Tencent Cloud Incident Report (edgeone)
Impact
During the incident, a portion of nodes associated with customers' Layer 7 services were unable to respond to customers properly requests, resulting in disruptions to their regular business operations. We sincerely apologize for any inconvenience this may have caused. A thorough technical examination of the complete incident process has been diligently carried out.
Issue Summary
| 17:25 Pacific Time | Incorporating customer feedback on the issue, Tencent Cloud engineers identified the cause of the anomaly in Layer 7 business access. It was determined that during the observation of system call security policy distribution, the security interception policy was erroneously dispatched to the wrong network production node. |
| 17:35 Pacific Time | Tencent Cloud engineers assessed the scope of the issue and compiled a list of affected services and removed the security interception policies that were erroneously issued to the network production nodes, then verified the restoration of business operations. |
| 17:50 Pacific Time | Following observation and verification, it has been noted that the initial set of customer services has commenced a gradual return to normalcy. |
| 18:08 Pacific Time | After further observation and verification, the majority of customer services had resumed normal access. Tencent Cloud engineers began assisting customers with switching back and are systematically confirming the restoration status of businesses within the impacted scope, as well as verifying the business logic of the monitoring system. |
| 19:14 Pacific Time | Upon final observation and verification, all affected customer services have been restored to their normal accessibility, and the proper functioning of the observation system's operational logic has been verified. |
Root Cause
To ensure the smooth deployment of default security policies, the EO observation system periodically executes automated scripts on test nodes. This process validates the functionality and effectiveness of the security policy distribution interface. During this execution, some network production nodes that were not within the intended scope were mistakenly included in the verification range due to incorrect identification.
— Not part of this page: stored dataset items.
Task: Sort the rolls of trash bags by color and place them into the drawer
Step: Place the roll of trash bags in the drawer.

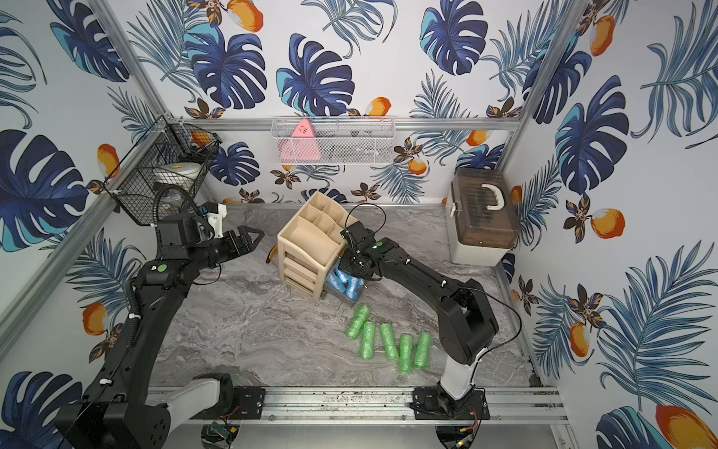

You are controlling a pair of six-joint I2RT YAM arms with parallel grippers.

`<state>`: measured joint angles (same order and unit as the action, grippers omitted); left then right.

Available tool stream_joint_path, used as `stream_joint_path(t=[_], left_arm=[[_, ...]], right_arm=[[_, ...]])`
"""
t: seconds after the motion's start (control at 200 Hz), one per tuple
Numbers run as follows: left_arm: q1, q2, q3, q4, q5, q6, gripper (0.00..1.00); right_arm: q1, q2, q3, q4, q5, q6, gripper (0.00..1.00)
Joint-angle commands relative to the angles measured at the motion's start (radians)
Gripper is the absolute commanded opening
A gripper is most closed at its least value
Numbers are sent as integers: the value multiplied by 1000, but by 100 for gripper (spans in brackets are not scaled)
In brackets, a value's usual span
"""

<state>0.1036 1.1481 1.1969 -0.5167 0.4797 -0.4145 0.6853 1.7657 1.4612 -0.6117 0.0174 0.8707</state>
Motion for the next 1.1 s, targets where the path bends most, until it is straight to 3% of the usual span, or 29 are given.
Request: stream_joint_path(t=[0.0,0.16,0.4,0.59,0.71,0.941,1.096], left_arm=[[2,32,27,15,-32,45,87],[2,99,71,9,-27,47,87],[2,116,95,19,-47,43,87],[-34,179,173,-70,-117,114,87],[-82,212,211,-101,-192,161,87],[-142,275,254,-127,-271,200,87],[-143,314,267,-125,-268,209,80]], right_arm=[[1,-25,42,3,1,-27,6],[12,8,143,-41,-23,-75,7],[17,38,164,-28,-53,-89,8],[16,20,162,-12,-63,-103,8],[17,-15,157,0,-64,-133,10],[15,-155,97,21,-38,-225,23],[-1,-283,-14,41,-20,-331,28]])
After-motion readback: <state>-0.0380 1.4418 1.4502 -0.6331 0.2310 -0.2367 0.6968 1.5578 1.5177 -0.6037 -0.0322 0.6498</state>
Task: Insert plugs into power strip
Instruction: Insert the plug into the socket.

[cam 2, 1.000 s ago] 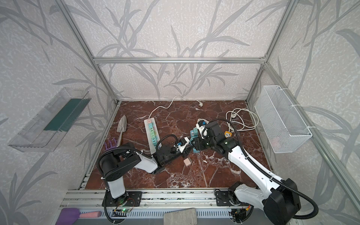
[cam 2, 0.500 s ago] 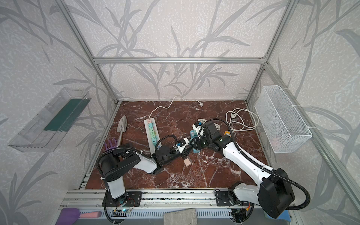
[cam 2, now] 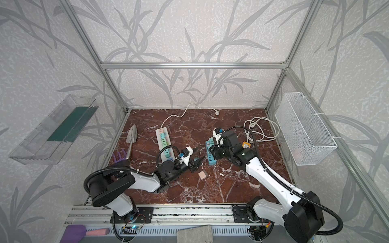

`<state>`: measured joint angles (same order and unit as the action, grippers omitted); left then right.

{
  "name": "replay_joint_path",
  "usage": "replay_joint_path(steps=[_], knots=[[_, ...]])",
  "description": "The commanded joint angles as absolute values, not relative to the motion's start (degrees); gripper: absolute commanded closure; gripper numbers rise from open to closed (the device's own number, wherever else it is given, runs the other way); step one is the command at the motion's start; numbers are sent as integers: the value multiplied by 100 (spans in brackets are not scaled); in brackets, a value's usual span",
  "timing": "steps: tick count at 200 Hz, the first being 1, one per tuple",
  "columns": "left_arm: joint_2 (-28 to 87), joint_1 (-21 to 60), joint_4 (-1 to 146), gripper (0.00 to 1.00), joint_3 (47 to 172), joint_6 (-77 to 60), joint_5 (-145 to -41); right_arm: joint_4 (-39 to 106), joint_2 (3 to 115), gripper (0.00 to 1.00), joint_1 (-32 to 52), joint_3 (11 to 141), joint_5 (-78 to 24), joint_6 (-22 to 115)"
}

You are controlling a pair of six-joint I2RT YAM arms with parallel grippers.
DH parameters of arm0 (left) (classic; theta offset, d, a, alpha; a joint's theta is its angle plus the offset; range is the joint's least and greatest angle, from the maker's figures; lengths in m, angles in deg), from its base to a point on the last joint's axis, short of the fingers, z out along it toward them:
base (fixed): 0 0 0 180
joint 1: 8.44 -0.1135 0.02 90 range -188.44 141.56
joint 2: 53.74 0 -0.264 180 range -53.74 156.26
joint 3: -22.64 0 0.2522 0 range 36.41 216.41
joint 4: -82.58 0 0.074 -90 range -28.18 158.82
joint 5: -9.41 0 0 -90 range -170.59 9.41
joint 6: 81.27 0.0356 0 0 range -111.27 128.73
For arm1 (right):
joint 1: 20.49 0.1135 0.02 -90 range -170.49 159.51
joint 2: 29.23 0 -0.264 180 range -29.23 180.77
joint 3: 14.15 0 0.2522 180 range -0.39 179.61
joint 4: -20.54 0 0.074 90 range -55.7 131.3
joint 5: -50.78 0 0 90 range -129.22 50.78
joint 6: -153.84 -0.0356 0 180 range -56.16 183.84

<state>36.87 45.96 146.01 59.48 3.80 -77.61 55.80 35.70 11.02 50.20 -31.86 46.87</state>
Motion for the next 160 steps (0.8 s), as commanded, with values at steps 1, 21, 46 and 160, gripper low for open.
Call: replay_joint_path(steps=[1, 21, 46, 160], knots=[[3134, 4597, 14050, 34, 5884, -292, -7253, 5417, 3387, 100, 1083, 4906, -3865, 4658], [2378, 4580, 12269, 34, 6204, -749, -6803, 5220, 3477, 100, 1097, 4760, -3966, 4641], [1721, 4464, 9296, 34, 7146, -1390, -6340, 4862, 3574, 100, 1125, 4452, -4095, 4551], [1453, 3279, 7965, 34, 7086, -3115, -7506, 3200, 4654, 100, 1202, 3986, -4545, 4537]])
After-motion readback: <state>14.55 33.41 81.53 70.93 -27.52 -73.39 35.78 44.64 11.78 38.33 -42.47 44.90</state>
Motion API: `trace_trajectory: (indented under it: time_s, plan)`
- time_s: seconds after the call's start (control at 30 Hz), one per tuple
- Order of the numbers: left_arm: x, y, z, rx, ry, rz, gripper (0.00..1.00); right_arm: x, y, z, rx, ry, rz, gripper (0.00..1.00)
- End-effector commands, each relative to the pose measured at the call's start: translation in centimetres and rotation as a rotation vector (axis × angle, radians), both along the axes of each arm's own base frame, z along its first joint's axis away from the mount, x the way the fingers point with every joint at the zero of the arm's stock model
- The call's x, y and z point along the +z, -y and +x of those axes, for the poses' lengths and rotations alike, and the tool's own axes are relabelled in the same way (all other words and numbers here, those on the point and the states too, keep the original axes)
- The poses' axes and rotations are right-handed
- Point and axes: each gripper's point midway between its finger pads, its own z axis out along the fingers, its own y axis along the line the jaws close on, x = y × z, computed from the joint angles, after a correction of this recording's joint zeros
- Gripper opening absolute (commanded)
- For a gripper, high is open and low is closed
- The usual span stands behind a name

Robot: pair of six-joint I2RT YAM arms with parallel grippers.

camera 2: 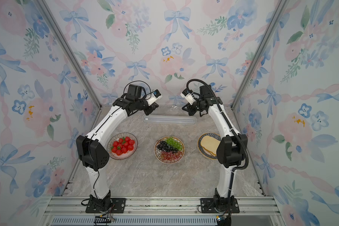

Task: Wrap the plate with plastic wrap
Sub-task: Pull the plastic wrap from the plastic wrap cutting box.

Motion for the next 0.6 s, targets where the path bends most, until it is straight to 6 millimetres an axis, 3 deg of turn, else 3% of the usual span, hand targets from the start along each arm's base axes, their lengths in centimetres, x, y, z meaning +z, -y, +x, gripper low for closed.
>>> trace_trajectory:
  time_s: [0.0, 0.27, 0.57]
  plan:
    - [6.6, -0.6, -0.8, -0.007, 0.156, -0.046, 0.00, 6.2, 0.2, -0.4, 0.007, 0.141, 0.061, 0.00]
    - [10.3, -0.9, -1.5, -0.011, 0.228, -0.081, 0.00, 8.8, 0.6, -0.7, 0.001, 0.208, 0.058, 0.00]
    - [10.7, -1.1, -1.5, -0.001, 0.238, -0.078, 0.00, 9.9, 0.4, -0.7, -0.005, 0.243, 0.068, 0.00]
This resulted in the monitoring system erroneously issuing security interception policies to these network production nodes, leading to abnormal access to customer Layer 7 services.
Improvement Action Plans
After analysis, we will strengthen and improve the following aspects:
1. Short-term: Initiate a circuit breaker mechanism, temporarily suspending the automated verification function of the monitoring system for the security policy issuance interface's effectiveness, and adopting manual verification instead.
-- Completed
2. Long-term: Optimize the logic for security policy effectiveness verification, strictly limit the scope of batch activation, and introduce verification and approval steps for high-risk security policies to prevent similar issues from recurring.
-- To be completed by 08/30/2023
Tencent Cloud profoundly apologizes for any inconvenience caused by this incident. We will ensure all aforementioned lessons learned and all the aforementioned actions are taken to continue to provide the best service to Tencent Cloud customers. Thank you for your support and trust in Tencent Cloud as always!
August 22, 2023